### What is required
Print each entry below precisely as it reads.

### Information
──────────
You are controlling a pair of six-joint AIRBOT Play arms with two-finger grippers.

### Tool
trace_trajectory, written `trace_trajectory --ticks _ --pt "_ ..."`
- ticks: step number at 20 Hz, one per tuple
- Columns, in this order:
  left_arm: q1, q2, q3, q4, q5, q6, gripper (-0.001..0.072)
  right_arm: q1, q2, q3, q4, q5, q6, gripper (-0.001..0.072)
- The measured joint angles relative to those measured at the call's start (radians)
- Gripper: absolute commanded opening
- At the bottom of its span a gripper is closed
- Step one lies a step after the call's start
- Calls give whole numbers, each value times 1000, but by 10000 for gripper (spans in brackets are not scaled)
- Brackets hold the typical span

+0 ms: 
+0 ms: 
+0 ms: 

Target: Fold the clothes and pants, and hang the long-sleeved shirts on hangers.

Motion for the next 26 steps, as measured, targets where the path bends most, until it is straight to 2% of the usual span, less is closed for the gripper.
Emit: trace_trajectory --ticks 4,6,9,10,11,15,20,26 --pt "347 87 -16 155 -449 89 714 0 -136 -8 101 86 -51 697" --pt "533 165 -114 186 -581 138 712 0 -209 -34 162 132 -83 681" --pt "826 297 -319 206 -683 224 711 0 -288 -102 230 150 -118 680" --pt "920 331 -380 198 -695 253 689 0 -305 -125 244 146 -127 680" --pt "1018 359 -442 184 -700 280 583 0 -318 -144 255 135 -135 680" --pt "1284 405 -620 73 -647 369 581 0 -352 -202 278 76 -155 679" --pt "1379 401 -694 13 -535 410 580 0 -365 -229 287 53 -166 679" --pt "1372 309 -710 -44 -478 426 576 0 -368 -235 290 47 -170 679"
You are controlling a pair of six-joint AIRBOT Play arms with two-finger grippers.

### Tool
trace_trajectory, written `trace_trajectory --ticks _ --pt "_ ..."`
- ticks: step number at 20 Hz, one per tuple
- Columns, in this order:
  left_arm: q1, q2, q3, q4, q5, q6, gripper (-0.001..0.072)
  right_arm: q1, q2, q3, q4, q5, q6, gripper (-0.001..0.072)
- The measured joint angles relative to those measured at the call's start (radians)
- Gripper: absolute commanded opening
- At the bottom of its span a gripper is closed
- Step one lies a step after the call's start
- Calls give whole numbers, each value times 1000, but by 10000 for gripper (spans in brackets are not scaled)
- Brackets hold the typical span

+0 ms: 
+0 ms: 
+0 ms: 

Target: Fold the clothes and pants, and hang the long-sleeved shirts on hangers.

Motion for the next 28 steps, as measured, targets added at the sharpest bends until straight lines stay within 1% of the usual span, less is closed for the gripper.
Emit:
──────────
### Written solution
You are controlling a pair of six-joint AIRBOT Play arms with two-finger grippers.

### Tool
trace_trajectory, written `trace_trajectory --ticks _ --pt "_ ..."`
- ticks: step number at 20 Hz, one per tuple
- Columns, in this order:
  left_arm: q1, q2, q3, q4, q5, q6, gripper (-0.001..0.072)
  right_arm: q1, q2, q3, q4, q5, q6, gripper (-0.001..0.072)
- The measured joint angles relative to those measured at the call's start (radians)
- Gripper: absolute commanded opening
- At the bottom of its span a gripper is closed
- Step one lies a step after the call's start
- Calls give whole numbers, each value times 1000, but by 10000 for gripper (spans in brackets are not scaled)
- Brackets hold the typical span

+0 ms: 
+0 ms: 
+0 ms: 

Target: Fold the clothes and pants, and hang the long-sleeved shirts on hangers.

Motion for the next 26 steps, as measured, targets where the path bends most, until it is straight to 2% of the usual span, less is closed for the gripper.
Emit: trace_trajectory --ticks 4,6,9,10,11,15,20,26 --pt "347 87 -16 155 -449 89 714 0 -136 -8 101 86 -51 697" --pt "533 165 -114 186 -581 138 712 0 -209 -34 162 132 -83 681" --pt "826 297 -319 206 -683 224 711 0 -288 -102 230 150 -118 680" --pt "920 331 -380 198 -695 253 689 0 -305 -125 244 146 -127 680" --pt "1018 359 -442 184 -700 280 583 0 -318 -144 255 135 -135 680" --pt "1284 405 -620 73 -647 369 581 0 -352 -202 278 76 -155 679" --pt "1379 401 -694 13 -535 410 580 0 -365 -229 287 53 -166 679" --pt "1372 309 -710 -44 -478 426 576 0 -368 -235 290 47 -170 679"
You are controlling a pair of six-joint AIRBOT Play arms with two-finger grippers.

### Tool
trace_trajectory, written `trace_trajectory --ticks _ --pt "_ ..."`
- ticks: step number at 20 Hz, one per tuple
- Columns, in this order:
  left_arm: q1, q2, q3, q4, q5, q6, gripper (-0.001..0.072)
  right_arm: q1, q2, q3, q4, q5, q6, gripper (-0.001..0.072)
- The measured joint angles relative to those measured at the call's start (radians)
- Gripper: absolute commanded opening
- At the bottom of its span a gripper is closed
- Step one lies a step after the call's start
- Calls give whole numbers, each value times 1000, but by 10000 for gripper (spans in brackets are not scaled)
- Brackets hold the typical span

+0 ms: 
+0 ms: 
+0 ms: 

Target: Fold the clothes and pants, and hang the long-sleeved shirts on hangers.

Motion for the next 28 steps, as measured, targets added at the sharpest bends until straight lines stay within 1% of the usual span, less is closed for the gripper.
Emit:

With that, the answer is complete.